● Requirement
Skip the pictures and copy all the data that follows exactly.

● Supplied material

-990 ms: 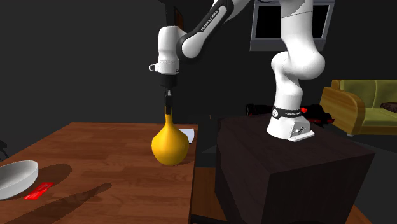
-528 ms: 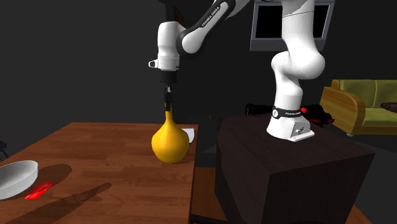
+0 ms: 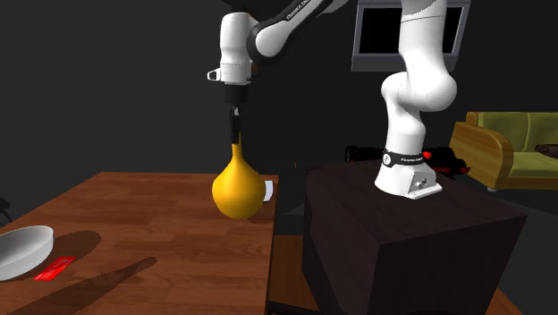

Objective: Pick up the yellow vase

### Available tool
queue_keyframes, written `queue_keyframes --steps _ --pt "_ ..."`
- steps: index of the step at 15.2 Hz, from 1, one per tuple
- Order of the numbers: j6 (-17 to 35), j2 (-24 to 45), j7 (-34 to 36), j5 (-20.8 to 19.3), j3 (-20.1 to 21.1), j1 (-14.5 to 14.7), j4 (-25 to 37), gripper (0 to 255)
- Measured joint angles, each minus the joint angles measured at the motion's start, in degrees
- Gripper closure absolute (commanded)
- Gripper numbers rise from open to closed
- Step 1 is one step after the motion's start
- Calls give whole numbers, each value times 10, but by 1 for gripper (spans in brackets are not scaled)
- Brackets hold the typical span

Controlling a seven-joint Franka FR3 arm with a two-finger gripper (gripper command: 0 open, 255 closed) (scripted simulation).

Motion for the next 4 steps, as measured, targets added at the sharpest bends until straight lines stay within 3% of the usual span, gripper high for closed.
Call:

● Expected output
-990 ms: 
-528 ms: 
+0 ms: 

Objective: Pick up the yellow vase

### Available tool
queue_keyframes, written `queue_keyframes --steps _ --pt "_ ..."`
- steps: index of the step at 15.2 Hz, from 1, one per tuple
- Order of the numbers: j6 (-17 to 35), j2 (-24 to 45), j7 (-34 to 36), j5 (-20.8 to 19.3), j3 (-20.1 to 21.1), j1 (-14.5 to 14.7), j4 (-25 to 37), gripper (0 to 255)
- Measured joint angles, each minus the joint angles measured at the motion's start, in degrees
- Gripper closure absolute (commanded)
- Gripper numbers rise from open to closed
- Step 1 is one step after the motion's start
- Calls give whole numbers, each value times 10, but by 1 for gripper (spans in brackets are not scaled)
- Brackets hold the typical span

Controlling a seven-joint Franka FR3 arm with a two-finger gripper (gripper command: 0 open, 255 closed) (scripted simulation).

Motion for the next 4 steps, as measured, targets added at the sharpest bends until straight lines stay within 3% of the usual span, gripper high for closed.
Call:

Work on the exercise is complete.